Photo Credit: iStock

Coca-Cola may still be trouncing the competition when it comes to its soft drinks, but a new partnership could provide a different type of fodder for the Coke vs. Pepsi debate.  

Michelle Lewis of Electrek reported on Nov. 16 that the iconic brand acquired 20 Daimler Freightliner eCascadia Class 8 tractors as part of its delivery fleet in Downey, California. 

“Our collaboration with Reyes Coca-Cola Bottling marks a significant milestone in promoting sustainable transportation,” David Carson, Daimler Trucks North America’s senior vice president of sales and marketing, said in a press release. 

This comes after Pepsi added fully electric semi trucks to its own fleet last December, opting instead for the Tesla Semi, which has an estimated range of 500 miles on one charge. So far, the results have been promising

Like Tesla’s tractor, the Daimler Freightliner doesn’t produce any carbon pollution, which contributes to dangerous rising global temperatures, poor air quality linked to premature death, and extreme weather events

Considering that gas-powered semi trucks in the United States are responsible for 20% of pollution from road transportation despite being only 1% of all vehicles, per Electrek, the latest move by Coke is something consumers should celebrate regardless of which side of the debate they’re on. 

The overheating of our planet has primarily been driven by dirty energy, according to the United Nations, which pointed out how humans can begin healing our Earth by reducing the use of fuels like oil, gas, and coal while transitioning to clean energy. 

Daimler projects that the 20 eCascadias obtained by Coca-Cola will eliminate the need for 40,000 gallons of diesel fuel annually, supporting the soft drink maker’s goal of reducing its carbon pollution by 30% by 2030.  

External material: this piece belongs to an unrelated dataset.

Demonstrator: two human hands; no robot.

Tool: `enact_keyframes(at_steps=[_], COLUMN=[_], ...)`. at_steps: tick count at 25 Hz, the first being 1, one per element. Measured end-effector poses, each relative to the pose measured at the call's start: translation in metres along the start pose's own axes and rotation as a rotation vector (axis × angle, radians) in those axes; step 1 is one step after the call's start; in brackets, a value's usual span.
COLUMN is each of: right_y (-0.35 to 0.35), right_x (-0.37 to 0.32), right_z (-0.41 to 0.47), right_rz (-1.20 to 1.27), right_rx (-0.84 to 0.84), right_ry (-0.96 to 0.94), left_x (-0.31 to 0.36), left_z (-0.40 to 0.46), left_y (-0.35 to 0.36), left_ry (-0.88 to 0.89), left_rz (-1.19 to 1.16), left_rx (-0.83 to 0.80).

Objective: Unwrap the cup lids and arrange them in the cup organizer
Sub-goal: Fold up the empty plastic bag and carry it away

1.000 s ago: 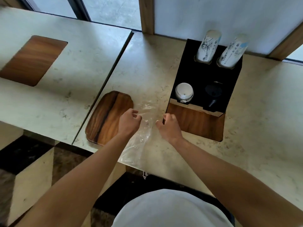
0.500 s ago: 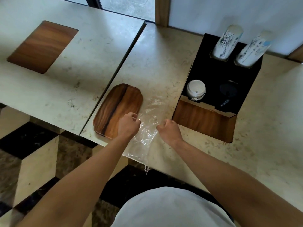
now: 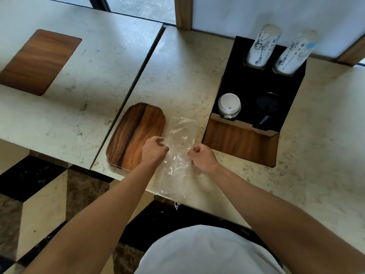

“The integration of Freightliner eCascadias into RCCB’s fleet showcases that business and environmental responsibility can go hand-in-hand, all while fostering innovation and efficiency,” Carson added

“Yes! More please,” one person wrote in the comments section of the Electrek report. “… These are the types of applications where I feel it will make the greatest difference for the air and world.”